▸ **TASK**: From the following material, say how many lines have "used" in them; write only the number.

- - - - -

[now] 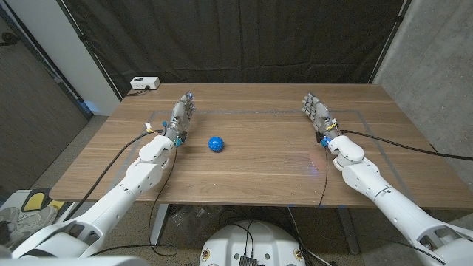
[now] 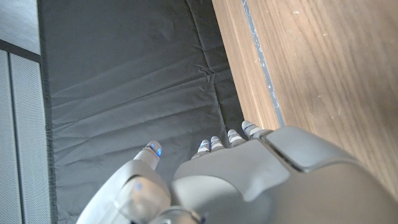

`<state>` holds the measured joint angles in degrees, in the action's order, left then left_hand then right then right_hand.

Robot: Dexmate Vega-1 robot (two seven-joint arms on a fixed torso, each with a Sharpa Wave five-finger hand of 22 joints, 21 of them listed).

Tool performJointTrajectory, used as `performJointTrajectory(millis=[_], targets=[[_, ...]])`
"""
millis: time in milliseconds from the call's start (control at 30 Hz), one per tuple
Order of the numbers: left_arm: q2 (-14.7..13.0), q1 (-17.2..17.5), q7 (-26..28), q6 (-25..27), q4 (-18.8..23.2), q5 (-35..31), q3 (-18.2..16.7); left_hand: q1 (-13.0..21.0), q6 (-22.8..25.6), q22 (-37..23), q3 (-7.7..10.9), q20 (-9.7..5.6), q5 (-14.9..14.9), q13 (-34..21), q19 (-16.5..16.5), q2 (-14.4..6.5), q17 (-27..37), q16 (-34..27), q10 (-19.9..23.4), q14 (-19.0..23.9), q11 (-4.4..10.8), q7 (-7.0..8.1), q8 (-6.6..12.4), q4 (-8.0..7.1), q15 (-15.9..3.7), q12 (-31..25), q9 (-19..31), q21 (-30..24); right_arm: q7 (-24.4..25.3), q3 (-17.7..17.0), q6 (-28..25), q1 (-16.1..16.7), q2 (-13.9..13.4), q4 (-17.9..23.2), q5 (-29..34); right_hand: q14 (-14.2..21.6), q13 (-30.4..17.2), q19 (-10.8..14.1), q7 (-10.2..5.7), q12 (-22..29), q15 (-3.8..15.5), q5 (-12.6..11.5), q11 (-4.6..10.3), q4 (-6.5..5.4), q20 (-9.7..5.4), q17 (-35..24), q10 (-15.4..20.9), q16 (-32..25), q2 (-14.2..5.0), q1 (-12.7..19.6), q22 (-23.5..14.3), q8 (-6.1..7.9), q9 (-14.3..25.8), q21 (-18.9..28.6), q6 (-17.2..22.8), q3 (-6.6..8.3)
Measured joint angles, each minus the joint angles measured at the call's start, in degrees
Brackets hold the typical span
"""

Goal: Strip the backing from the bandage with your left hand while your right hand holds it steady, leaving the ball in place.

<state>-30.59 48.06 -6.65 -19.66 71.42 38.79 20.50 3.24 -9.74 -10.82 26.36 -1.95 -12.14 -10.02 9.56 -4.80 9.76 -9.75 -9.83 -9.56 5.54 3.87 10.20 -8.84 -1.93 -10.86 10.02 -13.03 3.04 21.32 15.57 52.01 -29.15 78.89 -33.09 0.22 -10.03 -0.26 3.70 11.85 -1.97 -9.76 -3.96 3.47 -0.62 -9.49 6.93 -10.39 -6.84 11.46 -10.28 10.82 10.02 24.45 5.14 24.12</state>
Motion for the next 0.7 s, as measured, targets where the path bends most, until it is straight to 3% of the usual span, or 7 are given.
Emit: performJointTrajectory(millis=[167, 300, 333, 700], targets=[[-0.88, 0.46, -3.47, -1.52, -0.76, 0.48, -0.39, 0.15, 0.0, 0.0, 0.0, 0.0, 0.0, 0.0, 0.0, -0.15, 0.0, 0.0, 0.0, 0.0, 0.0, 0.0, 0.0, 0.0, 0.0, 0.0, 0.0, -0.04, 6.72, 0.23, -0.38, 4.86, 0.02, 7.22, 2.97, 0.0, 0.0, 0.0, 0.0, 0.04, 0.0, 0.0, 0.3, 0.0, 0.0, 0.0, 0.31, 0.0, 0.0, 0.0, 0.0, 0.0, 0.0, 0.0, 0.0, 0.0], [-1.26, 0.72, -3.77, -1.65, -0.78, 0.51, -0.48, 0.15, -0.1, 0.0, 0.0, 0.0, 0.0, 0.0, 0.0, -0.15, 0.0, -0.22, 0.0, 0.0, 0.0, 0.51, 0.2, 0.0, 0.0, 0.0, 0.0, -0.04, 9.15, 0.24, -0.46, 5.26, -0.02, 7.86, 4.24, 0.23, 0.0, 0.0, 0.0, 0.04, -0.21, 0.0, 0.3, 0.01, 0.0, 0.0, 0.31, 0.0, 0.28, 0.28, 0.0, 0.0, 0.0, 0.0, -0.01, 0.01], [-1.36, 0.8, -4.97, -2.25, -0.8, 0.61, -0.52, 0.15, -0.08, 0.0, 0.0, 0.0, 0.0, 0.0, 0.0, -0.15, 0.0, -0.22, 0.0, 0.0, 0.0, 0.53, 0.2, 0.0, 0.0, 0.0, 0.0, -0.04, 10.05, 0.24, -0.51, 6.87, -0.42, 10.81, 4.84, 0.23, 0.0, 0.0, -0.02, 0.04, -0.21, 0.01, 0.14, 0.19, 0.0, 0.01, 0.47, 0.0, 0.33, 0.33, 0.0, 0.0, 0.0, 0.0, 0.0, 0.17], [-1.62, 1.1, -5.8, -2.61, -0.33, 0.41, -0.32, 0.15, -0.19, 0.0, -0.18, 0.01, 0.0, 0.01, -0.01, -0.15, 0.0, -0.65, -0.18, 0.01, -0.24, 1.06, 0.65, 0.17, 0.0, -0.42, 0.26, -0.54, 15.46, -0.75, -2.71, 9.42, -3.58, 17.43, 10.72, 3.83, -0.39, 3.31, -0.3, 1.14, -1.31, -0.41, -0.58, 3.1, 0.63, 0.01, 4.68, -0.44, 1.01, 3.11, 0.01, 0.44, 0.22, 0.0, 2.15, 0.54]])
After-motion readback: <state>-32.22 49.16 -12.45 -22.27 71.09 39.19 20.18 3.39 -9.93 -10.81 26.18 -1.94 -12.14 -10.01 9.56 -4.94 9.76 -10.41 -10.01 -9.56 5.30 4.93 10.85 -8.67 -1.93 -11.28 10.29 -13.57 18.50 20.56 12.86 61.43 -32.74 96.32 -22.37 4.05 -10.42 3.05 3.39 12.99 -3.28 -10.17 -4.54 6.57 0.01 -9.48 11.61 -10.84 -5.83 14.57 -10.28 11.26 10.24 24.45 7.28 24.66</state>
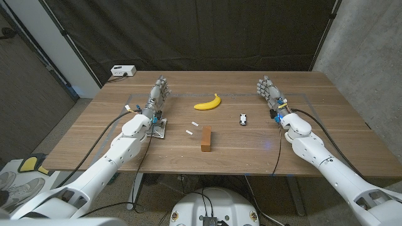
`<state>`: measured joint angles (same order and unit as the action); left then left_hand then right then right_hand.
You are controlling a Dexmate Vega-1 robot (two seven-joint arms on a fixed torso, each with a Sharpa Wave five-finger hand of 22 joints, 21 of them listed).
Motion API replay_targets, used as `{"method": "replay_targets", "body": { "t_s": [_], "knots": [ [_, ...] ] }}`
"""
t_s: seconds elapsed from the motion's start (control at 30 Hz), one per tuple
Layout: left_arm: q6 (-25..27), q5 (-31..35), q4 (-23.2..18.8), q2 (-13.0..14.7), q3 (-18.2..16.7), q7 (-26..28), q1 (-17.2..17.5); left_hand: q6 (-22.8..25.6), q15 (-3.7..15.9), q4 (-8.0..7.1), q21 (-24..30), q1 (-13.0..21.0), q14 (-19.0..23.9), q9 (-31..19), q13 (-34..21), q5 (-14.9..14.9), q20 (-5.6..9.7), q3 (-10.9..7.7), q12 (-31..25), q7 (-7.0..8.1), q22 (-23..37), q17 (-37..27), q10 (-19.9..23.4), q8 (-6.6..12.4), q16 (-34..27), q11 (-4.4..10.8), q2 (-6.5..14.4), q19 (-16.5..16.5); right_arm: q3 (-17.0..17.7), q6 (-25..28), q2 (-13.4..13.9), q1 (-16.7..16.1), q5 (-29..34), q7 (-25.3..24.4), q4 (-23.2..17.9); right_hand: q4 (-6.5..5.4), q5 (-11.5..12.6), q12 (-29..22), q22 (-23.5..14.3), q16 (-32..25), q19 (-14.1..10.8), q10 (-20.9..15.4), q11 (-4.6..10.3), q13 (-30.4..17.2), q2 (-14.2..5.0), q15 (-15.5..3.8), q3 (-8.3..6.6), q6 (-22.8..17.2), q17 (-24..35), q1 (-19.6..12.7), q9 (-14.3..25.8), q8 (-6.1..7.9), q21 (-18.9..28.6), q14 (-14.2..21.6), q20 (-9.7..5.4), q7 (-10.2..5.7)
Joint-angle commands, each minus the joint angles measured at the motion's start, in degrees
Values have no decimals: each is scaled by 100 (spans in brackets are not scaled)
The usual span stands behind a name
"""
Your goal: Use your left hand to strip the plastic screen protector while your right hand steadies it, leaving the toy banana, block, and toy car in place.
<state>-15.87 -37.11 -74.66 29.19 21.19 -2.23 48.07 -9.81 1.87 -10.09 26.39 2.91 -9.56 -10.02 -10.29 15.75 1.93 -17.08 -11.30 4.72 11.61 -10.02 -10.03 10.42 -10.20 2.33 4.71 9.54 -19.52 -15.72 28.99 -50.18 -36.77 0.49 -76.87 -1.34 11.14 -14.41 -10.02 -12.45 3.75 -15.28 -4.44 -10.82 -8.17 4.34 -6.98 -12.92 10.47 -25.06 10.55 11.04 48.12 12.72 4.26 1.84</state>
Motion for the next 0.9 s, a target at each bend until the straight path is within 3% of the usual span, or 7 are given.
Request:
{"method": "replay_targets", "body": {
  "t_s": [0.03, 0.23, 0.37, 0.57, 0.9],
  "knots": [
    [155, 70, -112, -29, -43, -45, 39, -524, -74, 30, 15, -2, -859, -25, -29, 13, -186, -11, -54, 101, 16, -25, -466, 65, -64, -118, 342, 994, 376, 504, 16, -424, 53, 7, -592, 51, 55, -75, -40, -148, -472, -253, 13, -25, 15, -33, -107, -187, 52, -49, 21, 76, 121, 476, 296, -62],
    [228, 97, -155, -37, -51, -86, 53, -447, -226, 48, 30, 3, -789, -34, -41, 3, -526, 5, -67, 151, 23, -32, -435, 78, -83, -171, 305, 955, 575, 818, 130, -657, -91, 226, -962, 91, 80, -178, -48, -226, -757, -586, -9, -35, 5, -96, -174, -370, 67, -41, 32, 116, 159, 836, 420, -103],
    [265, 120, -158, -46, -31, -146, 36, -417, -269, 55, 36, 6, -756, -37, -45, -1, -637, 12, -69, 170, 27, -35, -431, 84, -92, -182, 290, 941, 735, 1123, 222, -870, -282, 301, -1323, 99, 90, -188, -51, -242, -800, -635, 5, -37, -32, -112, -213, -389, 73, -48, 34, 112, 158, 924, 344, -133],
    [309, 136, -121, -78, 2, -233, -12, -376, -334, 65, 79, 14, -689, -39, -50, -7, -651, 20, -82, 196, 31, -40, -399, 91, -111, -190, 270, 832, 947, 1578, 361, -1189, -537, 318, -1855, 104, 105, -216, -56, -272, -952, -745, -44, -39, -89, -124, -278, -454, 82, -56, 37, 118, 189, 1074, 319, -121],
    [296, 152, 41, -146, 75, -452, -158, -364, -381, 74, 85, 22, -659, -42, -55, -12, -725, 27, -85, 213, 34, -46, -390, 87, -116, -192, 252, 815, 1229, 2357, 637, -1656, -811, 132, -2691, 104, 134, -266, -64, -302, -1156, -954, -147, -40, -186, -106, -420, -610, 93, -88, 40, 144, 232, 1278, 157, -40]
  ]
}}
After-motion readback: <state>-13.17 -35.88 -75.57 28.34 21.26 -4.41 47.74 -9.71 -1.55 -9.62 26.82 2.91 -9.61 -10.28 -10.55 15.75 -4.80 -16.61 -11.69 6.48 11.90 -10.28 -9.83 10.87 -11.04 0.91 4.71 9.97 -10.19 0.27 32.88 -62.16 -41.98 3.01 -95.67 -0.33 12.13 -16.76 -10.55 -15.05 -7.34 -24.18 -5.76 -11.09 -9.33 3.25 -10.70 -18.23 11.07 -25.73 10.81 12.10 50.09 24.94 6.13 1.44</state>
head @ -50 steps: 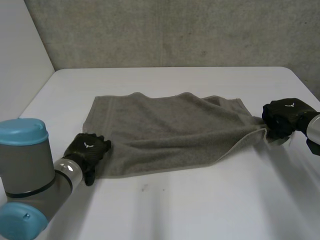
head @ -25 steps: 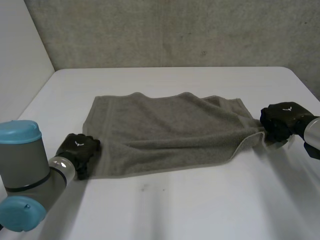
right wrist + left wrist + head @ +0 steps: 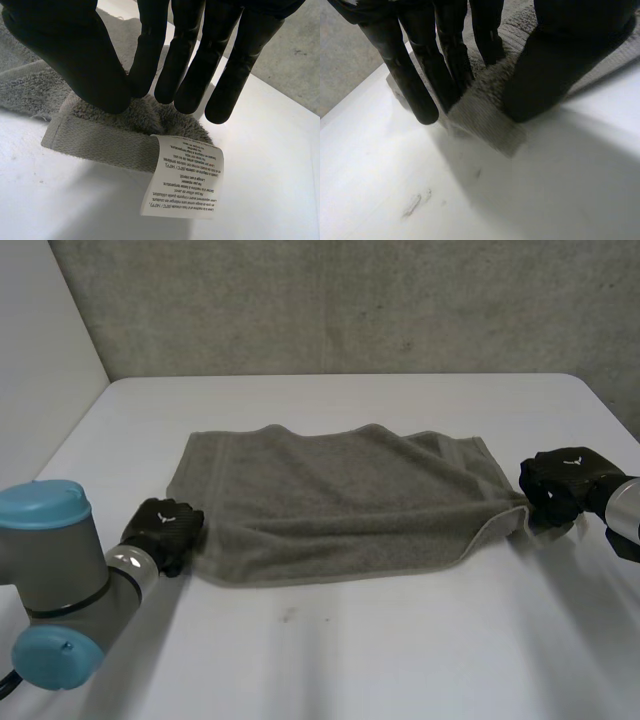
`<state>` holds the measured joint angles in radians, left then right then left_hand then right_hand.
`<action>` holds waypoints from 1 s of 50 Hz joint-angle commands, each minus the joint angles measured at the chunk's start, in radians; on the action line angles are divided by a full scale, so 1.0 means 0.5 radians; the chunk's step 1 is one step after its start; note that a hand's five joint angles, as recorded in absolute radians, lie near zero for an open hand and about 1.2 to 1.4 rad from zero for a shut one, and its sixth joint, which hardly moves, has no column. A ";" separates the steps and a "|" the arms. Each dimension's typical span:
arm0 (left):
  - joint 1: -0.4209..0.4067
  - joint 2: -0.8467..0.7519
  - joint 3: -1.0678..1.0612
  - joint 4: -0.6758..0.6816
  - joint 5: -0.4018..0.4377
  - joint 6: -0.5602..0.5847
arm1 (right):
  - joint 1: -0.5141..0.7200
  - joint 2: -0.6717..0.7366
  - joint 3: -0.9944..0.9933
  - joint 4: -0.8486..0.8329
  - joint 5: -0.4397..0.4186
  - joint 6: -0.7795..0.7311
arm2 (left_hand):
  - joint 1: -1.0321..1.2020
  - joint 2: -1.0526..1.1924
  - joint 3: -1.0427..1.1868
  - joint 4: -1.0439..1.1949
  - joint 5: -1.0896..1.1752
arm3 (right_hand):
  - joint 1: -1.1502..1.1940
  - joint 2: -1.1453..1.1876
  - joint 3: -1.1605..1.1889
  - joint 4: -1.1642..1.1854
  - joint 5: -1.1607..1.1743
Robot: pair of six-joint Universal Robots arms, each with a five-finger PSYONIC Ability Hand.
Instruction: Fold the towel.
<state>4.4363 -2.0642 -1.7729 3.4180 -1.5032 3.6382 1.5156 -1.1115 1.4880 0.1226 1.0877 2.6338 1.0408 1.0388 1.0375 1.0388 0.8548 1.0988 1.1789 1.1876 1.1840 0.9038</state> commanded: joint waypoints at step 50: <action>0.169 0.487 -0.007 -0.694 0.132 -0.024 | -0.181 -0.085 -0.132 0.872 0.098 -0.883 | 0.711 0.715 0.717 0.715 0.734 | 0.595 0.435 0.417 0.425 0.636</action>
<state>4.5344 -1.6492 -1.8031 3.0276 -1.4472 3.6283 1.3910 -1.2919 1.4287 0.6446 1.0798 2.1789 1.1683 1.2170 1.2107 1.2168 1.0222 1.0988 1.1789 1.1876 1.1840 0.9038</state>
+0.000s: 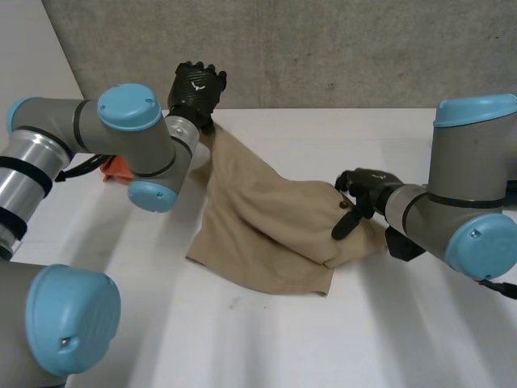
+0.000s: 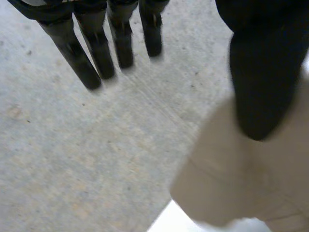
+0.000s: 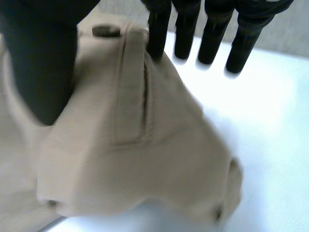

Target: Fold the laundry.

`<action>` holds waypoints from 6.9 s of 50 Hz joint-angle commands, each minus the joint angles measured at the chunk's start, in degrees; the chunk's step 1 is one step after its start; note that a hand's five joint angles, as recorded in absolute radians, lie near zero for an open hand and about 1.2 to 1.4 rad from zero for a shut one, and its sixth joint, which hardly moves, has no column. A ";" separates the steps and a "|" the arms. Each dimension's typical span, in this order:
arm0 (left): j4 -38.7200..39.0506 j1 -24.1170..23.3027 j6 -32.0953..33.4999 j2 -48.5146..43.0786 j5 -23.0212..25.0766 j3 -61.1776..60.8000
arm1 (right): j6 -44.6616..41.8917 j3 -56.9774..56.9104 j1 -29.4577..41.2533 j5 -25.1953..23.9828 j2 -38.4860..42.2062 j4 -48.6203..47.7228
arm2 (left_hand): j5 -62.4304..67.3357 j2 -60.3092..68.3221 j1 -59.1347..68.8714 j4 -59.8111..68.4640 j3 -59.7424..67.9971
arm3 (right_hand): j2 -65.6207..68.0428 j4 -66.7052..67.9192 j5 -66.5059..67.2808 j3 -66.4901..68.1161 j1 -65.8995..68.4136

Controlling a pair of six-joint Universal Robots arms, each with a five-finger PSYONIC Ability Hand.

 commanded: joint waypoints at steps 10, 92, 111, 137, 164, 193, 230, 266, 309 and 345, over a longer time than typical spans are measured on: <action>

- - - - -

▸ **YOUR RESPONSE**: 2